La détection des événements d’épissage alternatif à partir de données RNA-seq nécessite des approches computationnelles spécialisées. Les outils de quantification d’isoformes (tels que Salmon, Kallisto ou RSEM) estiment l’abondance de chaque isoforme de transcrit connu. Les outils basés sur les événements (rMATS, MAJIQ ou SUPPA2) classifient les événements d’épissage en catégories : saut d’exon, exons mutuellement exclusifs, sites d’épissage 5’ ou 3’ alternatifs et rétention d’intron. Ces outils utilisent des matrices de comptage des lectures s’alignant sur les jonctions d’épissage par rapport aux exons et testent les différences significatives à l’aide de modèles statistiques appariés.
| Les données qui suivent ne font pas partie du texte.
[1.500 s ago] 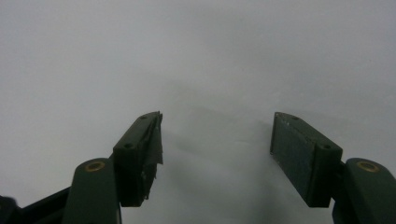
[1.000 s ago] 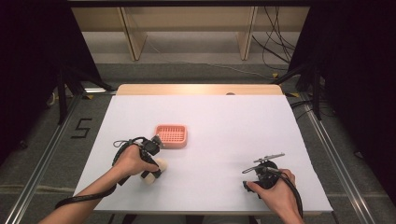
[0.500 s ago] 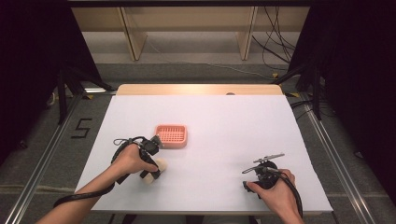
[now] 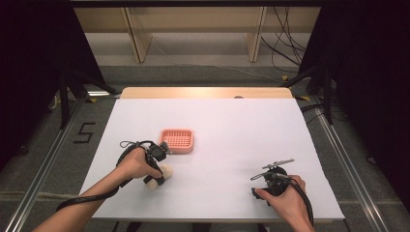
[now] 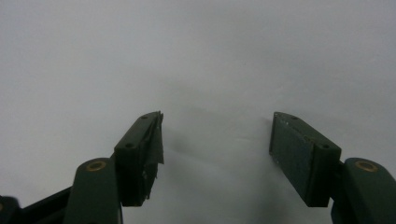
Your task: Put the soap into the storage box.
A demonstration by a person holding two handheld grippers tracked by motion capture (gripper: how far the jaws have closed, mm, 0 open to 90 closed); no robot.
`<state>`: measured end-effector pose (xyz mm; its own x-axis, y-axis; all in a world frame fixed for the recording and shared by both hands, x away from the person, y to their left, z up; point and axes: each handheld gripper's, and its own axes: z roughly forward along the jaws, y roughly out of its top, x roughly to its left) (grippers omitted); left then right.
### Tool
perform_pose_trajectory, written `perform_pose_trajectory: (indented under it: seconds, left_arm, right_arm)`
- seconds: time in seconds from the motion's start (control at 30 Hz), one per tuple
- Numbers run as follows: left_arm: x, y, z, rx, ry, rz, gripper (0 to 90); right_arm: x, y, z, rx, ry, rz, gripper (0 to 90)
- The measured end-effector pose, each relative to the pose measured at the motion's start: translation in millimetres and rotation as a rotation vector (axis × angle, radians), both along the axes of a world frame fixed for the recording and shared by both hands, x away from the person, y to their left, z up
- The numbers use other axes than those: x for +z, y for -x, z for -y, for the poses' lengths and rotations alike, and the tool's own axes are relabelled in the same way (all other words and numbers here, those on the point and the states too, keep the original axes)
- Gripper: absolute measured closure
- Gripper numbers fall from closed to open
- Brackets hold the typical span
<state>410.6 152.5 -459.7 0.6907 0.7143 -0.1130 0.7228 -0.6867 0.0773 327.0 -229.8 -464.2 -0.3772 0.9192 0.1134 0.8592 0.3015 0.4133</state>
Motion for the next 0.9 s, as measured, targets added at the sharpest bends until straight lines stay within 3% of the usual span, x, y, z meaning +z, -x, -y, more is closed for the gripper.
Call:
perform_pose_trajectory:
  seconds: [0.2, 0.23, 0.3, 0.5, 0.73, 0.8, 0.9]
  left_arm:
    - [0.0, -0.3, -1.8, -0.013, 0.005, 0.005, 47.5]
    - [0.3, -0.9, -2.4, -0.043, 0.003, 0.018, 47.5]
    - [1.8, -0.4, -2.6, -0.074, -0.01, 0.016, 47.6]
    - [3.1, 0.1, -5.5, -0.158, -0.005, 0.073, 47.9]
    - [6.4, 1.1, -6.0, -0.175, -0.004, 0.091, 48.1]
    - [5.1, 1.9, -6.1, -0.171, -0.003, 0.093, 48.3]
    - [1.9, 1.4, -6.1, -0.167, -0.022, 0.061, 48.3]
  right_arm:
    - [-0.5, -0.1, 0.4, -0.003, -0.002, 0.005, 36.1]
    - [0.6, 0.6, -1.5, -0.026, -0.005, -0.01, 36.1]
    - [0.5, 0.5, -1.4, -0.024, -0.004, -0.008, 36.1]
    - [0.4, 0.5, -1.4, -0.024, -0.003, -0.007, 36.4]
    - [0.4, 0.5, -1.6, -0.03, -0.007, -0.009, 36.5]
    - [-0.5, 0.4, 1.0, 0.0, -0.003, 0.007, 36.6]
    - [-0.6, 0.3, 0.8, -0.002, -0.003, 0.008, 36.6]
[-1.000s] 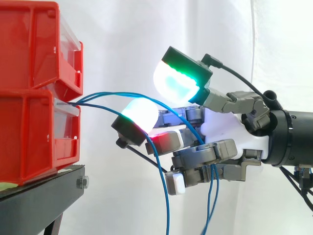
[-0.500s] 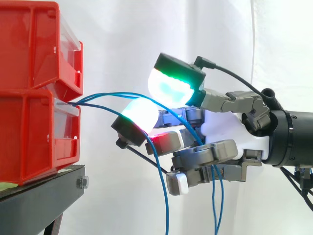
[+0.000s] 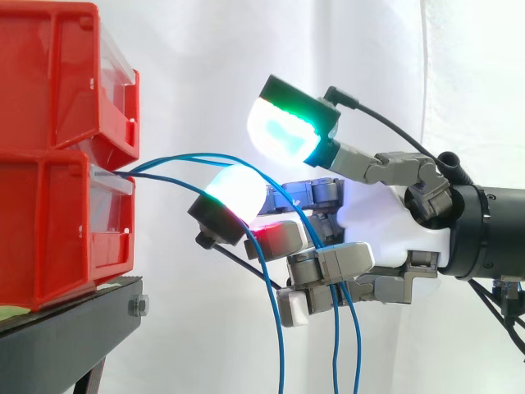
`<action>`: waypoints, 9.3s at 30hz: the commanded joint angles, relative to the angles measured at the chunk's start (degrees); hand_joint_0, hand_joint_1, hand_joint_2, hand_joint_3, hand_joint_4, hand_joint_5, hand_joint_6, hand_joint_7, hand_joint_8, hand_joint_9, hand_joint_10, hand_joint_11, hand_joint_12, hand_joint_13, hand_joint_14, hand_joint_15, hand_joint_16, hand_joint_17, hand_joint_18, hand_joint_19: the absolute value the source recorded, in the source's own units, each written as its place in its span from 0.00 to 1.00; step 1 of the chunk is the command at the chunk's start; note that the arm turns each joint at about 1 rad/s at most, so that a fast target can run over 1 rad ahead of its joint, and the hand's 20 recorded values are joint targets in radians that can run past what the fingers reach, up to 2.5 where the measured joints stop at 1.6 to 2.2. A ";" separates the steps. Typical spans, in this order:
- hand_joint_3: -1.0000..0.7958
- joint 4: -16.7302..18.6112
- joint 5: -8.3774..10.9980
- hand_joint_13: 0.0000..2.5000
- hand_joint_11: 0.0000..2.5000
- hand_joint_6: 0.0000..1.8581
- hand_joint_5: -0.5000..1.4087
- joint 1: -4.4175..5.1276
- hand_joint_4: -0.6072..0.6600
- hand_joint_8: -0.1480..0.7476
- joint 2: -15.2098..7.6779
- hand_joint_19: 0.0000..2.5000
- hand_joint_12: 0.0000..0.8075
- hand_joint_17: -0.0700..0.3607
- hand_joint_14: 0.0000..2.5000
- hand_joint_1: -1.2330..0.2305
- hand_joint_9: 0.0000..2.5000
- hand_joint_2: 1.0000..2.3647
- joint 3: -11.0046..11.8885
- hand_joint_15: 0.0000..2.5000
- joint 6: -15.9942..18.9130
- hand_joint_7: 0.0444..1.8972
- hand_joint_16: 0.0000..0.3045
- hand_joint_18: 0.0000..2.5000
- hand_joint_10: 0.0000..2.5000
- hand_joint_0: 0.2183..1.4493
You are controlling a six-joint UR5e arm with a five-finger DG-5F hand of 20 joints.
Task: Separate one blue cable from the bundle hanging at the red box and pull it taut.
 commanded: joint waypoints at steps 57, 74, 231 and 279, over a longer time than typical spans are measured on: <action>0.28 0.05 0.03 0.42 0.57 0.49 0.18 -0.21 0.57 0.57 0.00 0.29 0.51 0.44 0.13 0.50 0.44 0.00 -0.09 0.57 -0.57 0.55 0.18 0.29 0.01 0.24; 0.38 -0.03 0.03 0.41 0.59 0.51 0.16 -0.21 0.47 0.52 0.00 0.28 0.47 0.43 0.06 0.23 0.40 0.01 -0.18 0.62 -0.57 0.59 0.17 0.27 0.00 0.44; 0.28 -11.28 13.39 0.30 0.46 0.50 0.15 1.11 0.60 0.54 5.01 0.60 0.43 0.37 1.00 0.50 0.29 0.00 -0.44 0.44 -3.91 0.47 0.13 0.46 0.50 0.30; 0.30 -12.34 18.84 0.31 0.45 0.51 0.15 2.60 0.61 0.53 4.83 0.62 0.43 0.37 1.00 0.46 0.29 0.00 -0.53 0.44 0.66 0.48 0.13 0.45 0.59 0.29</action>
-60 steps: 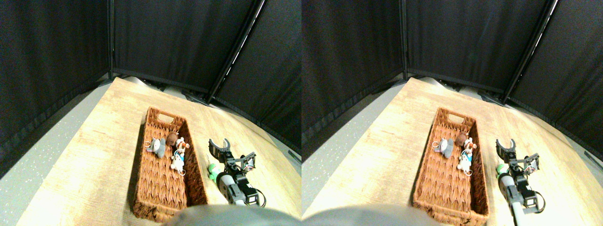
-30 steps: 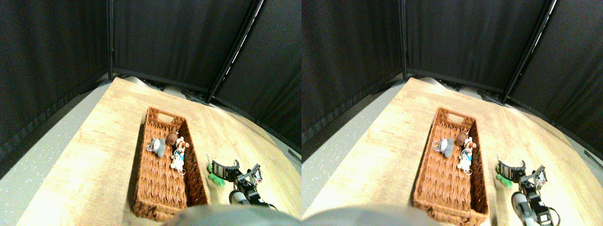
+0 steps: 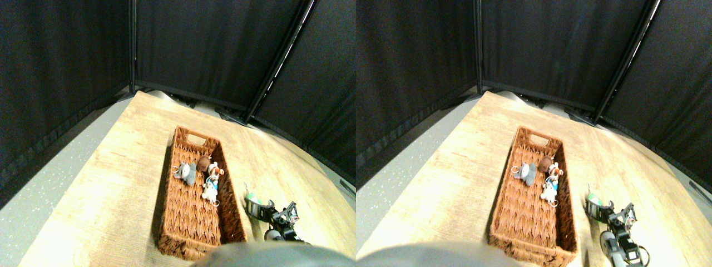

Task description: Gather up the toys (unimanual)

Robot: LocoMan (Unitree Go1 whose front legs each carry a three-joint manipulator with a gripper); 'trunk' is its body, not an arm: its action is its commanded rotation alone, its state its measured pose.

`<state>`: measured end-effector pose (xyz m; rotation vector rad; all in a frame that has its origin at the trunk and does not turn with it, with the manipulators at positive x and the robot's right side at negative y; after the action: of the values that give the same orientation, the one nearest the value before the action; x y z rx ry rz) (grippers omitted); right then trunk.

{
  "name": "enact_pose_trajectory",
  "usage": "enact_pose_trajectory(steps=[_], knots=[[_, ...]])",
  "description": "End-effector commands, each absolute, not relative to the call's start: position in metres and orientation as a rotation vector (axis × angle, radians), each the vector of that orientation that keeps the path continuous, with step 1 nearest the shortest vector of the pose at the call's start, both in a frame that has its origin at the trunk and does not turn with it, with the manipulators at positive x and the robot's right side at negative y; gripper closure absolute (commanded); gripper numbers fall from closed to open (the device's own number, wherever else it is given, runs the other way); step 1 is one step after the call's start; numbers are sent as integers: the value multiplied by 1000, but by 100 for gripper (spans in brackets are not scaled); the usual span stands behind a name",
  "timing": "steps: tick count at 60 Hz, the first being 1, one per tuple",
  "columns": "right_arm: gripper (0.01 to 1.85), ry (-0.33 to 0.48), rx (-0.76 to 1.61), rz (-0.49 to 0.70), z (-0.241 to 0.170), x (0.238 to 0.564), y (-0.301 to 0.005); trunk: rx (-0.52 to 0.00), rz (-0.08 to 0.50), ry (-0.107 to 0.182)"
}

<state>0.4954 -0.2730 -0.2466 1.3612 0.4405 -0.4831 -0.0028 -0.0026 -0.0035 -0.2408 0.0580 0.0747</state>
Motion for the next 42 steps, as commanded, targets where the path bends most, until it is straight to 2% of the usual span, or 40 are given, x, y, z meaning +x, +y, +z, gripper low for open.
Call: enact_pose_trajectory(steps=[1, 5, 11, 13, 15, 16, 18, 22, 29, 35, 42], knots=[[110, 432, 1387, -509, -254, 497, -277, -257, 95, 81], [112, 422, 1401, -526, -258, 498, -278, -257, 95, 81], [128, 381, 1424, -579, -261, 498, -278, -256, 93, 79], [142, 362, 1401, -583, -261, 498, -278, -257, 92, 80], [170, 326, 1349, -585, -261, 497, -277, -256, 92, 80], [177, 314, 1272, -578, -261, 497, -277, -256, 92, 80], [180, 305, 1215, -579, -259, 497, -276, -256, 92, 80], [170, 264, 1140, -577, -253, 499, -273, -255, 93, 80], [169, 214, 1154, -599, -248, 501, -273, -251, 86, 82], [165, 174, 1133, -524, -241, 504, -273, -248, 82, 84], [168, 139, 1190, -490, -235, 506, -270, -240, 76, 88]])
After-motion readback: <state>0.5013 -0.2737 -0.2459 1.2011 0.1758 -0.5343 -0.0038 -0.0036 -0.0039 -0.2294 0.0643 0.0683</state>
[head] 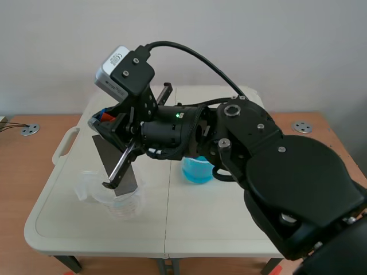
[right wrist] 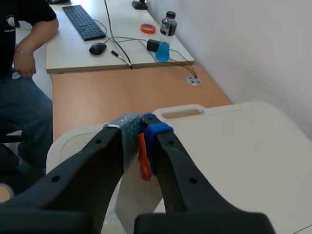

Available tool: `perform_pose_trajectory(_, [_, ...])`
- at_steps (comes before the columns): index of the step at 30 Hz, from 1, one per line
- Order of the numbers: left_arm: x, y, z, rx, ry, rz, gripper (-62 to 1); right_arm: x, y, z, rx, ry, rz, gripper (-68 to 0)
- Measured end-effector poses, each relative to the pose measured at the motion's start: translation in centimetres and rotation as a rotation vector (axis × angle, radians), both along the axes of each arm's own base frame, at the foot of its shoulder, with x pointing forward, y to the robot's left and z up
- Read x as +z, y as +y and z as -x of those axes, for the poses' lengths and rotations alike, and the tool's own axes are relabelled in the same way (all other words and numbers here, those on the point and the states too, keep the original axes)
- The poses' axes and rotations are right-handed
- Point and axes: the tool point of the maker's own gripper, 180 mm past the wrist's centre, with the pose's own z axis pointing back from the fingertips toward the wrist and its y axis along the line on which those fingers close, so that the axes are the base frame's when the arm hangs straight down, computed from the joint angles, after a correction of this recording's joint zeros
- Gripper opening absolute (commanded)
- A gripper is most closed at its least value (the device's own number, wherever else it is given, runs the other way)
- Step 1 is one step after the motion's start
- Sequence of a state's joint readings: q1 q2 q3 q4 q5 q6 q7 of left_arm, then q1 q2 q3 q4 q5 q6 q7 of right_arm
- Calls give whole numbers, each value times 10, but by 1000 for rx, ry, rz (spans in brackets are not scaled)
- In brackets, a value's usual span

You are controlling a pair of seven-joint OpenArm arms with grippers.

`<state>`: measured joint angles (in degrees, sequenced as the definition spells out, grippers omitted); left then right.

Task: Hold the metal plate by the orange handle, dip it into the blue solution, take it out and point at it, then put the plate back in the beaker on the left.
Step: 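Put the plate into the left beaker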

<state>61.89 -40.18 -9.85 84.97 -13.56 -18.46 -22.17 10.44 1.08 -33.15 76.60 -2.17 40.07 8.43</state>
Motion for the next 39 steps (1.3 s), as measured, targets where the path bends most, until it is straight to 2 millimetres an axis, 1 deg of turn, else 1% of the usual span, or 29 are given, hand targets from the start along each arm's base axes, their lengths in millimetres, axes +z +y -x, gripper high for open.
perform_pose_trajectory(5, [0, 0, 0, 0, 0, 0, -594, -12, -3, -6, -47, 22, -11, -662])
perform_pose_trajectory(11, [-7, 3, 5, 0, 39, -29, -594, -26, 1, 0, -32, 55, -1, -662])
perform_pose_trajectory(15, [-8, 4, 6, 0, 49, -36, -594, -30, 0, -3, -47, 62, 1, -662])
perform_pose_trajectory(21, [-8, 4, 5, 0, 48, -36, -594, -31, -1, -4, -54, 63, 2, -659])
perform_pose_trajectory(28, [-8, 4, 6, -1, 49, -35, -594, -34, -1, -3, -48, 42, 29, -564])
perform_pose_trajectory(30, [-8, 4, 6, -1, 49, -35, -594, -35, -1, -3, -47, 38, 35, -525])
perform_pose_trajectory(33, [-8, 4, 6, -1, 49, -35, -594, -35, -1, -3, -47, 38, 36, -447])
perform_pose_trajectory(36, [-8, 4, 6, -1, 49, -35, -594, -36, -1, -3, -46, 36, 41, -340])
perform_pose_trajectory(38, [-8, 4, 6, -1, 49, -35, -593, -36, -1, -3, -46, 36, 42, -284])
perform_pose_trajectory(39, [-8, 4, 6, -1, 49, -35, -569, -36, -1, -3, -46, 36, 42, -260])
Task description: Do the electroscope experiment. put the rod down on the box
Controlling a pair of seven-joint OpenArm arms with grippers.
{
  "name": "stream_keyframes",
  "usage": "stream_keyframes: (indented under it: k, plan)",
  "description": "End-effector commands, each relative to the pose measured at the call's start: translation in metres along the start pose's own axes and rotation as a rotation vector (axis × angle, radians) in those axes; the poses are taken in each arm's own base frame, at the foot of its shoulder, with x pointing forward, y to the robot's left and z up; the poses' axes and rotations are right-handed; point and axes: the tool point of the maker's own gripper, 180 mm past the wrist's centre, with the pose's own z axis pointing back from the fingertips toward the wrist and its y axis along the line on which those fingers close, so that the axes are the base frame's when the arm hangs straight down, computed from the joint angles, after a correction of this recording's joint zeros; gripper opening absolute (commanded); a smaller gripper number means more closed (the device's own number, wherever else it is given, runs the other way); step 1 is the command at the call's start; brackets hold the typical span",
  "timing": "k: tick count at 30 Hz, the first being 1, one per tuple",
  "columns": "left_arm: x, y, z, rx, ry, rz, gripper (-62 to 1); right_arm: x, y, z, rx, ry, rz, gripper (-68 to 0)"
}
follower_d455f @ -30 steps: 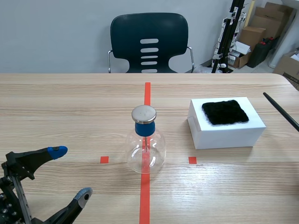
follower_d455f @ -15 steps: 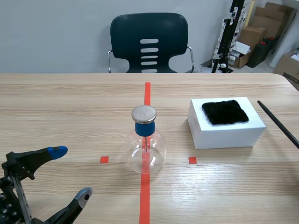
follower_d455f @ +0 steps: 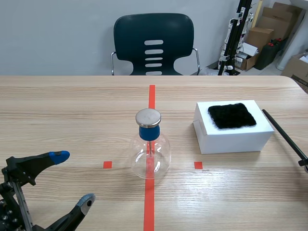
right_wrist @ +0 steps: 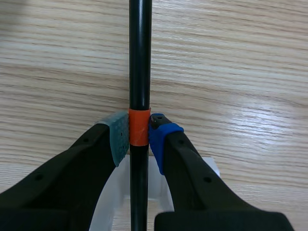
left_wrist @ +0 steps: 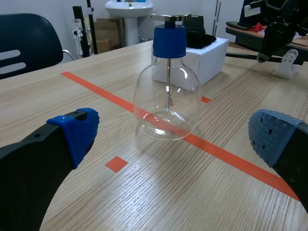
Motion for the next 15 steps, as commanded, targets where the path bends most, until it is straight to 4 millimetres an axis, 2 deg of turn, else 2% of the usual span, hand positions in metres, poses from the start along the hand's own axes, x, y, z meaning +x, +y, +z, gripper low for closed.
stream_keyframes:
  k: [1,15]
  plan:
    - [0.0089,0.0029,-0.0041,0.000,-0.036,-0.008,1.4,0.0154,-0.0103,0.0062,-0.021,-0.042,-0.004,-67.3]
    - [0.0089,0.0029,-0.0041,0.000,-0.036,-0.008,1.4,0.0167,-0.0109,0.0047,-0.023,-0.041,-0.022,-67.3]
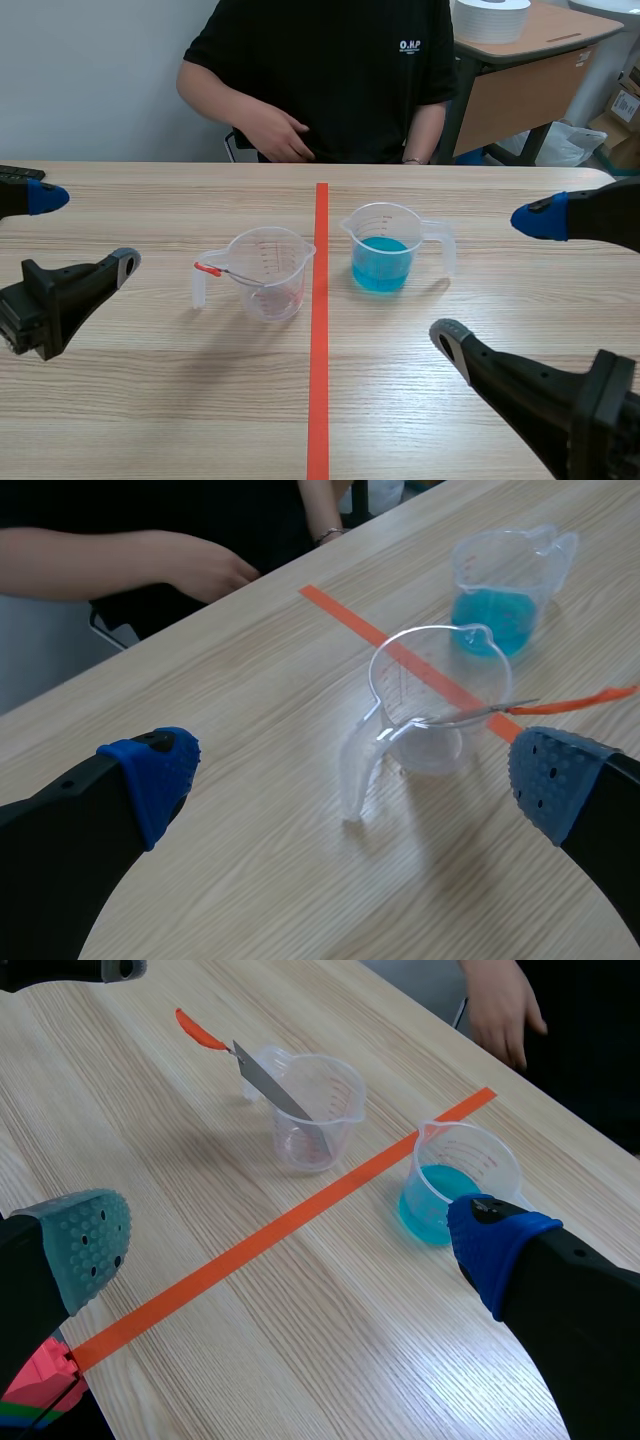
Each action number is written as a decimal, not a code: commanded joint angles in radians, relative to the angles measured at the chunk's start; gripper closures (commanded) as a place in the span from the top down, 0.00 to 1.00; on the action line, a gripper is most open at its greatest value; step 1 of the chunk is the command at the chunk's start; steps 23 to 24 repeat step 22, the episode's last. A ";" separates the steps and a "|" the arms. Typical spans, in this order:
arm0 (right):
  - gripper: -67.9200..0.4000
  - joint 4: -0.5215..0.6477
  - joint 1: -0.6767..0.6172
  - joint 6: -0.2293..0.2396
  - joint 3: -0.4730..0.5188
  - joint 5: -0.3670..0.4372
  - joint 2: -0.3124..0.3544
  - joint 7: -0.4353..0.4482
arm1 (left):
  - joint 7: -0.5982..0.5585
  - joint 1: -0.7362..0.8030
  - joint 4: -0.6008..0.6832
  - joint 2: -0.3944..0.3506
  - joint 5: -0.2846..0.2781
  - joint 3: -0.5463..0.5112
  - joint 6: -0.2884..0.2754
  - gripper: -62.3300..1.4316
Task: Do the redox reaction experiment.
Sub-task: 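Return to the home posture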
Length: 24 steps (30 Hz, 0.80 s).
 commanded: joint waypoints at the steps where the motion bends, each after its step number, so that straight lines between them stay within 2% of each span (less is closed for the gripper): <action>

La détection d’épissage de novo (par StringTie ou Cufflinks) assemble les transcrits sans annotation pour découvrir de nouvelles isoformes. La visualisation des différences d’épissage avec des graphiques sashimi (de MISO ou IGV) aide à interpréter les motifs complexes.

Applications

La dérégulation de l’épissage alternatif est une caractéristique de nombreuses maladies. Dans le cancer, les facteurs d’épissage sont fréquemment mutés, produisant des isoformes spécifiques à la tumeur qui favorisent la prolifération et les métastases. Les troubles neurologiques tels que l’amyotrophie spinale et la démence frontotemporale résultent directement de défauts d’épissage. La compréhension des profils d’épissage aide à interpréter la structure et les types d’ARN et s’appuie sur les concepts de transcription et maturation de l’ARN. L’analyse de l’épissage recoupe également la régulation génique et l’épigénétique, car l’état de la chromatine influence la sélection cotranscriptionnelle des sites d’épissage, et la rétroaction de l’épissage peut réguler l’élongation de la transcription.